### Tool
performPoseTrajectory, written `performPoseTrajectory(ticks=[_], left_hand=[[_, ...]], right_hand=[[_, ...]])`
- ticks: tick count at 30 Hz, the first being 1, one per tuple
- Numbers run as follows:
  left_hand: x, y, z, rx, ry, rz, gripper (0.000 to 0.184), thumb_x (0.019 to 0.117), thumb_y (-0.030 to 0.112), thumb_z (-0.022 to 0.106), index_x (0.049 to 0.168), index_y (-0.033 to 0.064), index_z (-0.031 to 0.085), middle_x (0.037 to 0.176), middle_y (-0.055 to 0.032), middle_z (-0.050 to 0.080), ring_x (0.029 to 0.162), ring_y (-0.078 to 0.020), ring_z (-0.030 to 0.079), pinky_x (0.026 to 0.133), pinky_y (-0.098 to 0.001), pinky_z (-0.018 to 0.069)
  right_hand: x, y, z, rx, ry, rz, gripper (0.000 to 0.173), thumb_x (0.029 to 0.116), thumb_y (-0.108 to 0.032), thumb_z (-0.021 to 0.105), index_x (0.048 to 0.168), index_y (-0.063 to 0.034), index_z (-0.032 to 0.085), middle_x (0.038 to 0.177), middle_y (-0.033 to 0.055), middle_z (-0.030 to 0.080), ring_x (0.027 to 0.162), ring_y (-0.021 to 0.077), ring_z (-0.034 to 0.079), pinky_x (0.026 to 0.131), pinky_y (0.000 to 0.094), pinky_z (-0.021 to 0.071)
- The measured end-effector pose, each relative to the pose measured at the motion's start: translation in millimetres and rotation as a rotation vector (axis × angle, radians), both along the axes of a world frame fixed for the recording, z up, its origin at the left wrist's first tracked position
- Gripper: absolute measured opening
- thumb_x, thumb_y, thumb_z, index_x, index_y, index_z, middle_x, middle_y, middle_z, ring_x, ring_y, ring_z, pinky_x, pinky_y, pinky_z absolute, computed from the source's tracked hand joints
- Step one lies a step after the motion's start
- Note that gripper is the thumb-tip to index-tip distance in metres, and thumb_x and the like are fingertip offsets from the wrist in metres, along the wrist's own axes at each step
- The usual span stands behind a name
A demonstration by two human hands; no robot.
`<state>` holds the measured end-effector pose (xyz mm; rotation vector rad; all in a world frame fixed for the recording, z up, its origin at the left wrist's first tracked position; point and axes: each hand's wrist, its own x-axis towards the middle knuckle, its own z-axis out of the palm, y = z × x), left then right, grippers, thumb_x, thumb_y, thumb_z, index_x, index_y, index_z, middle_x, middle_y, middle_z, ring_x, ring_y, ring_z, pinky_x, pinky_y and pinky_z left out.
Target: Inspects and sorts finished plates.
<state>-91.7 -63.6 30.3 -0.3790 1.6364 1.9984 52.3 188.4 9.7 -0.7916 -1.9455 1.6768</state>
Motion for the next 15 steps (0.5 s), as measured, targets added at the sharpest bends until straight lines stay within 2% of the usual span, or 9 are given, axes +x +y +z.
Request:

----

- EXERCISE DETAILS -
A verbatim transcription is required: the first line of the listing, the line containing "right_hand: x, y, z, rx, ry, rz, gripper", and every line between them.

- ANSWER FOR THIS EXERCISE -
### Tool
performPoseTrajectory, written `performPoseTrajectory(ticks=[_], left_hand=[[_, ...]], right_hand=[[_, ...]])`
- ticks: tick count at 30 Hz, the first being 1, one per tuple
- Numbers run as follows:
  left_hand: x, y, z, rx, ry, rz, gripper (0.000 to 0.184), thumb_x (0.019 to 0.117), thumb_y (-0.030 to 0.112), thumb_z (-0.022 to 0.106), index_x (0.049 to 0.168), index_y (-0.033 to 0.064), index_z (-0.031 to 0.085), middle_x (0.037 to 0.176), middle_y (-0.055 to 0.032), middle_z (-0.050 to 0.080), ring_x (0.029 to 0.162), ring_y (-0.078 to 0.020), ring_z (-0.030 to 0.079), pinky_x (0.026 to 0.133), pinky_y (-0.098 to 0.001), pinky_z (-0.018 to 0.069)
  right_hand: x, y, z, rx, ry, rz, gripper (0.000 to 0.173), thumb_x (0.029 to 0.116), thumb_y (-0.108 to 0.032), thumb_z (-0.021 to 0.105), index_x (0.048 to 0.168), index_y (-0.063 to 0.034), index_z (-0.032 to 0.085), middle_x (0.038 to 0.177), middle_y (-0.033 to 0.055), middle_z (-0.030 to 0.080), ring_x (0.027 to 0.162), ring_y (-0.021 to 0.077), ring_z (-0.034 to 0.079), pinky_x (0.026 to 0.131), pinky_y (0.000 to 0.094), pinky_z (-0.021 to 0.071)

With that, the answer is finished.